Sinclair nodded. “It appears that way, yes.”

“Psychological disorders are very often triggered by traumatic events. Injury, abuse, being a victim of violence—”

“Or loss,” Lucy said, the realization snapping into place.

Dallas looked at her, his blue eyes solemn. “Yes. If Malachi and his mother were close and he was in charge of her care, her death would have been extremely traumatic for him.”

“And that would explain the rapid escalation from burning smaller structures like the shed to setting fire to an entire warehouse,” Xander said.

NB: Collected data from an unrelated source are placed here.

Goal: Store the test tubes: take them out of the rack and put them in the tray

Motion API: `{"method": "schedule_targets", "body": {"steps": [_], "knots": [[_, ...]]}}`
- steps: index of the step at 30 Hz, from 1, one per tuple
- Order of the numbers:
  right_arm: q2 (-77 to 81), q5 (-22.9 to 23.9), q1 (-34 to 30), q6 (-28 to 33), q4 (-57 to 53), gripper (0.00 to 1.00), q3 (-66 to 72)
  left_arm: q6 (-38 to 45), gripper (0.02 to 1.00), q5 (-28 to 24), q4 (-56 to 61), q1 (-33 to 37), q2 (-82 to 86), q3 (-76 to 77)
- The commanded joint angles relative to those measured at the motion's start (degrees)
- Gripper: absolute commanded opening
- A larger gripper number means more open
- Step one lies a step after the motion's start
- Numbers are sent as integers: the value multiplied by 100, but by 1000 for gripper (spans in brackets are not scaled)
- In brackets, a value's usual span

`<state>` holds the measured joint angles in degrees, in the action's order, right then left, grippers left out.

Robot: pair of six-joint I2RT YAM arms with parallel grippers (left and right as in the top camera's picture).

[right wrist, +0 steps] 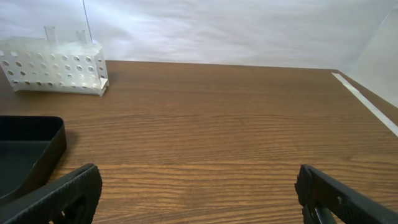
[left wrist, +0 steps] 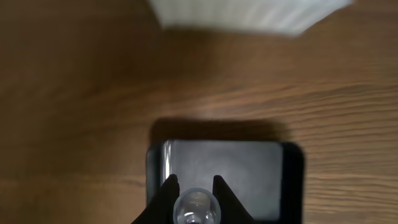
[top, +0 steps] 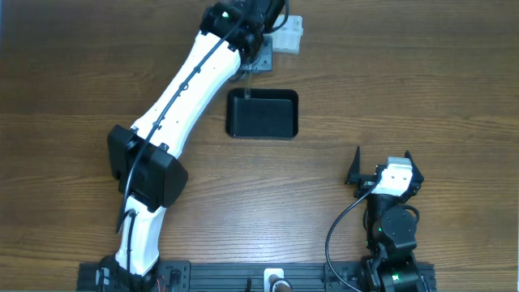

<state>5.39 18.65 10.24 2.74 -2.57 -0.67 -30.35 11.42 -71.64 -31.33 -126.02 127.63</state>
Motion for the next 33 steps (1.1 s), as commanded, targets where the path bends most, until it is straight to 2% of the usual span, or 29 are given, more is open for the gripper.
{"method": "schedule_targets", "body": {"steps": [1, 9, 33], "knots": [[-59, 70, -31, -35, -4, 993, 37, -645, 150, 192, 35, 33, -55, -498], [-59, 72, -31, -35, -4, 991, 37, -656, 150, 195, 702, 33, -90, -1113], [-59, 70, -31, -35, -4, 993, 37, -654, 165, -2, 876, 31, -859, -1117]]}}
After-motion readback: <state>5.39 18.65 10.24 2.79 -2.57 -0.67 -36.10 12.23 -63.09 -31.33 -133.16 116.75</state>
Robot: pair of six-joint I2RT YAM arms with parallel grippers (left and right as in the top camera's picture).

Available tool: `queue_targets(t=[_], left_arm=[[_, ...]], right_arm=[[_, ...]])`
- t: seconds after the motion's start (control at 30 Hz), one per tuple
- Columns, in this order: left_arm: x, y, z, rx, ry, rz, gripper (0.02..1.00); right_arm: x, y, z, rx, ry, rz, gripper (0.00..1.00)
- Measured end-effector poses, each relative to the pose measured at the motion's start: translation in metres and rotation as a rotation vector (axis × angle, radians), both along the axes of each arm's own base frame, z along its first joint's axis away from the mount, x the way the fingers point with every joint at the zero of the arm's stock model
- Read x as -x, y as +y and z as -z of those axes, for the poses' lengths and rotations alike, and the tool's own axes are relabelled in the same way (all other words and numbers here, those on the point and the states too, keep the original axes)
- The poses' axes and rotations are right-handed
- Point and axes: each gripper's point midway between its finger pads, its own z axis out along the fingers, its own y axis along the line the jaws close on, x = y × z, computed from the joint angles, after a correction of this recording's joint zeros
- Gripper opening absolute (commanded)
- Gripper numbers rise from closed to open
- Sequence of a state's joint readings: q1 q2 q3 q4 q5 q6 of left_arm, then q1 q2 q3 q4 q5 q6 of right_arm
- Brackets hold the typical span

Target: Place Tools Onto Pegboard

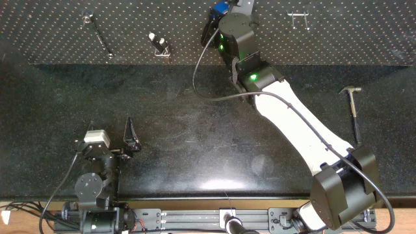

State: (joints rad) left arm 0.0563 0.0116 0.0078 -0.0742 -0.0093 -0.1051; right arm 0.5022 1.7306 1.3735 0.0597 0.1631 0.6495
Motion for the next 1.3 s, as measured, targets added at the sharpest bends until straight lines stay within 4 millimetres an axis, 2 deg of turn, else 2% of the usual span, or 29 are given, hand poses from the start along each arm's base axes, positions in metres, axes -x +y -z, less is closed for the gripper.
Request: queue_targets(t=[0.07,0.1,0.13,0.17,0.27,0.43,0.53,0.67,0.8,1.07,1.3], left_arm=[[0.0,0.0,0.0,0.0,0.0,0.0,1.0],[0.0,0.0,0.0,0.0,0.0,0.0,1.0],[0.0,0.0,0.0,0.0,0.0,0.0,1.0],[0.0,0.0,0.0,0.0,0.0,0.0,1.0],[0.0,0.0,0.0,0.0,0.0,0.0,1.0],[0.0,0.0,0.0,0.0,0.0,0.0,1.0],[0.0,0.0,0.0,0.0,0.0,0.0,1.0],[0.0,0.0,0.0,0.0,0.0,0.0,0.998],[0.0,0.0,0.0,0.0,0.0,0.0,1.0],[0.0,0.0,0.0,0.0,0.0,0.0,1.0],[0.0,0.0,0.0,0.0,0.0,0.0,1.0]], right_arm=[[0.0,0.0,0.0,-0.004,0.001,0.0,0.077],[0.0,0.0,0.0,-0.004,0.001,0.0,0.461],[0.0,0.0,0.0,-0.008,0.003,0.001,0.776],[-0.002,0.006,-0.007,-0.024,-0.026,-0.029,0.779],[0.003,0.018,-0.007,-0.027,-0.025,-0.089,0.787],[0.003,0.018,-0.007,-0.029,-0.025,-0.092,0.785],[0.008,0.018,0.001,0.0,0.019,-0.11,0.785],[0.019,0.012,-0.001,0.019,0.058,-0.117,0.787],[0.017,0.003,-0.001,0.022,0.065,-0.097,0.801],[0.02,0.006,0.004,0.019,0.09,-0.129,0.805],[0.036,0.002,0.001,0.036,0.174,-0.163,0.822]])
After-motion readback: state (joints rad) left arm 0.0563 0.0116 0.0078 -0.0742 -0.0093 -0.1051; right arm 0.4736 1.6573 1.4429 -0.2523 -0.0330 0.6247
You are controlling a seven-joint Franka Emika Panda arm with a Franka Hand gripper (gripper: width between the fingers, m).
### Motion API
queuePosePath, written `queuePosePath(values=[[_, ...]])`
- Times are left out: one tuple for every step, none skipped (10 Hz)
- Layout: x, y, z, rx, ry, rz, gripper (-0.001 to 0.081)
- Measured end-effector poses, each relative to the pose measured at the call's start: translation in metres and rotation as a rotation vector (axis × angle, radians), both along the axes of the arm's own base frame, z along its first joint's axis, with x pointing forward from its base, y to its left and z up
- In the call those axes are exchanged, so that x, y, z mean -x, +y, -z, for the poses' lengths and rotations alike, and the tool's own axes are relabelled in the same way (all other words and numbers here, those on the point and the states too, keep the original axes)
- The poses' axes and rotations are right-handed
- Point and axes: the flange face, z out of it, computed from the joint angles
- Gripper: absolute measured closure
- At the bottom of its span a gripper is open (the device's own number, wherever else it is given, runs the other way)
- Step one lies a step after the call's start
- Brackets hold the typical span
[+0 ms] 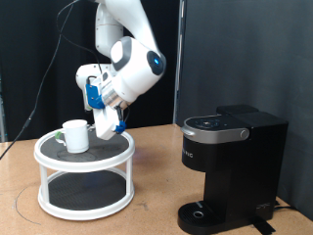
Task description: Make a cup of coffee with the keurig machine
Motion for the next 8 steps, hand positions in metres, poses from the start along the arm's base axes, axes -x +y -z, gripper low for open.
queuePosePath(values=[[0.005,-0.005,-0.008,-0.025,-0.085,-0.016,0.0317],[0.012,-0.011,-0.018,-0.058,-0.161,-0.034,0.0317],[0.017,-0.016,-0.029,-0.091,-0.247,-0.044,0.0317],[0.023,-0.021,-0.041,-0.123,-0.328,-0.049,0.0317],[0.03,-0.027,-0.055,-0.15,-0.386,-0.056,0.0317],[0.038,-0.032,-0.068,-0.169,-0.405,-0.069,0.0317],[0.048,-0.036,-0.079,-0.187,-0.366,-0.071,0.0317],[0.055,-0.037,-0.085,-0.206,-0.331,-0.072,0.0317]])
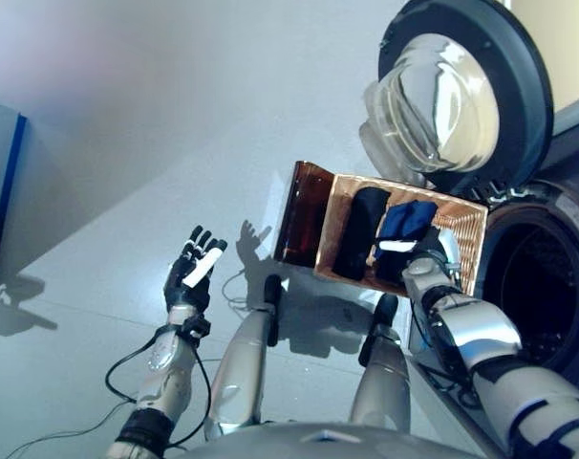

“As well as him setting fire to Lucy’s SUV,” Dallas added. “If Malachi knows Lucy and Sam uncovered that the warehouse fire was set intentionally, he could very well perceive them both as a threat.”

Sam went completely still beside Lucy, even as her own heartbeat exploded into motion. “Tell me you know where to find him.”

The pause that extended through the room didn’t give her the warm fuzzies. “The address in North Point is Malachi’s last known residence,” Hollister said. “We’ve tried to track him through work and his bank account activity, but his employment records are spotty—apparently, he did a lot of manual labor down on the docks in North Point, but most of it was off-book, and no one there has seen him for months—and he closed his local bank account over a month ago. His one credit card has a freeze on it since the balance is more than ninety days overdue, so we can’t track him that way, either.”

“Damn it,” Sam bit out, starting to pace a tight path over the linoleum. “So this guy could beanywhere?”

“We’re working on tracking him down,” Sinclair said. “We got a search warrant for the house in North Point just in case we get lucky there, and we’ve got BOLOs out with all of our patrol units listing Malachi as a person of interest. As soon as we find him, he’ll be brought in for questioning. Until then, we’ll continue to gather whatever evidence we can to connect him to these crimes.”

Lucy looked at Dallas, then at Sinclair, and screw it. There was no sense holding back now. “Do you think he set all these fires?”

Sergeant Sinclair answered first. “What I think is that it’s important not to form opinions that can make us blind to all potential angles. That said, Malachi Yearwood is a suspect for a reason. Do I think he could have set all these fires? I do, and we’re going to keep looking at him for it until the evidence proves otherwise. This is a big break, Lucy. I promise you, we’re treating it as such.”

“I agree,” Dallas said. “Malachi fits the profile. Given what we’ve uncovered here, we have very good reason to believe he could have set these fires.”

“Okay,” she said. “So, you think he’s our guy. What do Sam and I do until you find him?”

Now that the Intelligence Unit had a suspect, they wouldn’t need help trying to pull clues from any old cases. Her and Sam’s work with the arson investigation unit and the RPD was done. Well, at least it was unless Malachi set another fire. Or tried to take revenge on her and Sam by doing something worse than trying to blow up her SUV.

Nope, nope, not going there, la la la la la.